◆ Your assignment:
All of the data needs to come back exactly as written.
========================
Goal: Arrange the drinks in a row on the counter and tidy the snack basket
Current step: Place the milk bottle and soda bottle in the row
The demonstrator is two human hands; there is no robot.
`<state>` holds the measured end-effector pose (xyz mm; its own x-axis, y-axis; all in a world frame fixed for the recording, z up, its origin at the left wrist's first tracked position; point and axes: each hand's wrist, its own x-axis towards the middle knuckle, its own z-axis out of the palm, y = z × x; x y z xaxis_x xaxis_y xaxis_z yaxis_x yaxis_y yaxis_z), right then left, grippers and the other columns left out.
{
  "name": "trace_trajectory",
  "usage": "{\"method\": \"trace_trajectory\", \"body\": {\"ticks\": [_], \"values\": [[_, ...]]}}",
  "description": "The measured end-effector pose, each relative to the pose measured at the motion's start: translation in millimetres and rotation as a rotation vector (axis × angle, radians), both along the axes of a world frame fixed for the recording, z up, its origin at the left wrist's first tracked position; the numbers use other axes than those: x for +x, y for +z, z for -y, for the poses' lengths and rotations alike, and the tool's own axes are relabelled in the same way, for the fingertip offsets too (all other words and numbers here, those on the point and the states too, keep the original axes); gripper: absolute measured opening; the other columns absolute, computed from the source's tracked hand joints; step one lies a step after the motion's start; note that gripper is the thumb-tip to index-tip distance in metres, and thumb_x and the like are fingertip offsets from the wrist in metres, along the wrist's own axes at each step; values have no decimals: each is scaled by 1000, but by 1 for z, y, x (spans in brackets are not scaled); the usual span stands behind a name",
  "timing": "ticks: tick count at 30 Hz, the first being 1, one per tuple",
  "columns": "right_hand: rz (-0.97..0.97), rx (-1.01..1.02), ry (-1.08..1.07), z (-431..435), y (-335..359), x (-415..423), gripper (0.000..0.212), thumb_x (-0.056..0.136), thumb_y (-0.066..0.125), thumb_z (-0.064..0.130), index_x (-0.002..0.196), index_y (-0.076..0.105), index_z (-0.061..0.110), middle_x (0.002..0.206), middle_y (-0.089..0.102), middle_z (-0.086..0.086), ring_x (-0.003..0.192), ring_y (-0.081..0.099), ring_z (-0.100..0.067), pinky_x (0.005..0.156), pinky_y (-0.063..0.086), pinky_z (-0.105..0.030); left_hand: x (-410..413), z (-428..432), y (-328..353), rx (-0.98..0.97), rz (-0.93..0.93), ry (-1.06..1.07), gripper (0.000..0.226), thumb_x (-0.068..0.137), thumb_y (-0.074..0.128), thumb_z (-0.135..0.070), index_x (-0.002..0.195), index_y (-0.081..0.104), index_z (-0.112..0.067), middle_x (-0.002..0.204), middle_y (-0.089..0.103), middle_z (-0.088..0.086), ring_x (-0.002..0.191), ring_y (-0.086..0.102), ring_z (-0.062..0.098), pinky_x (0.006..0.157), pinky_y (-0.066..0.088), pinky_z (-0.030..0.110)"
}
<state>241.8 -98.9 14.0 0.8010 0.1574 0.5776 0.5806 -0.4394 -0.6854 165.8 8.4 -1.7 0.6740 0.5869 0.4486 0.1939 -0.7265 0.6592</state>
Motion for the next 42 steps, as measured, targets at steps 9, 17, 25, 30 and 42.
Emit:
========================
◆ Response below:
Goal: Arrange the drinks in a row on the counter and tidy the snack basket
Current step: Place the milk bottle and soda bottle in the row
The demonstrator is two human hands; there is no robot.
`<state>` holds the measured end-effector pose (xyz mm; its own x-axis, y-axis; all in a world frame fixed for the recording, z up, its origin at the left wrist's first tracked position; point and axes: each hand's wrist, its own x-axis towards the middle knuckle, its own z-axis out of the palm, y = z × x; x y z xaxis_x xaxis_y xaxis_z yaxis_x yaxis_y yaxis_z), right then left, grippers and the other columns left out.
{
  "name": "trace_trajectory",
  "usage": "{\"method\": \"trace_trajectory\", \"body\": {\"ticks\": [_], \"values\": [[_, ...]]}}",
  "description": "The measured end-effector pose, each relative to the pose measured at the motion's start: translation in millimetres and rotation as a rotation vector (axis × angle, radians), both along the axes of a world frame fixed for the recording, z up, its origin at the left wrist's first tracked position; the numbers use other axes than those: x for +x, y for +z, z for -y, for the poses' lengths and rotations alike, and the tool's own axes are relabelled in the same way, for the fingertip offsets too (all other words and numbers here, those on the point and the states too, keep the original axes); gripper: absolute measured opening; the other columns absolute, computed from the source's tracked hand joints; step one lies a step after the motion's start; note that gripper is the thumb-tip to index-tip distance in metres, and thumb_x and the like are fingertip offsets from the wrist in metres, along the wrist's own axes at each step; values have no decimals: each is scaled by 1000, but by 1 for z, y, x (spans in brackets are not scaled); the usual span stands behind a name",
  "timing": "ticks: tick count at 30 Hz, the first being 1, one per tuple",
  "columns": "right_hand: rz (-0.97..0.97), rx (-1.01..1.02), ry (-1.08..1.07), z (-431..435), y (-335..359), x (-415..423), gripper (0.000..0.212), thumb_x (-0.056..0.136), thumb_y (-0.066..0.125), thumb_z (-0.064..0.130), index_x (-0.002..0.196), index_y (-0.076..0.105), index_z (-0.061..0.110), middle_x (0.002..0.206), middle_y (-0.089..0.102), middle_z (-0.086..0.086), ring_x (-0.003..0.192), ring_y (-0.081..0.099), ring_z (-0.100..0.067), pinky_x (0.005..0.156), pinky_y (-0.063..0.086), pinky_z (-0.105..0.030); left_hand: x (-410..413), z (-428..432), y (-328..353), rx (-0.98..0.97), rz (-0.93..0.93), ry (-1.06..1.07), gripper (0.000..0.226), thumb_x (-0.068..0.137), thumb_y (-0.074..0.128), thumb_z (-0.135..0.070), index_x (-0.002..0.195), index_y (-0.081..0.104), index_z (-0.112..0.067), middle_x (-0.002..0.204), middle_y (-0.089..0.103), middle_z (-0.088..0.086), ring_x (-0.002..0.191), ring_y (-0.086..0.102), ring_z (-0.062..0.098), pinky_x (0.006..0.157), pinky_y (-0.066..0.088), pinky_z (-0.030..0.110)"
}
<state>241.8 -98.9 14.0 0.8010 0.1574 0.5776 0.5806 -0.4394 -0.6854 165.8 8.4 -1.7 0.6740 0.5869 0.4486 0.1939 -0.7265 0.6592</state>
Motion for the next 42 steps, as measured, targets at steps 9, 17, 25, 30 and 42.
Emit:

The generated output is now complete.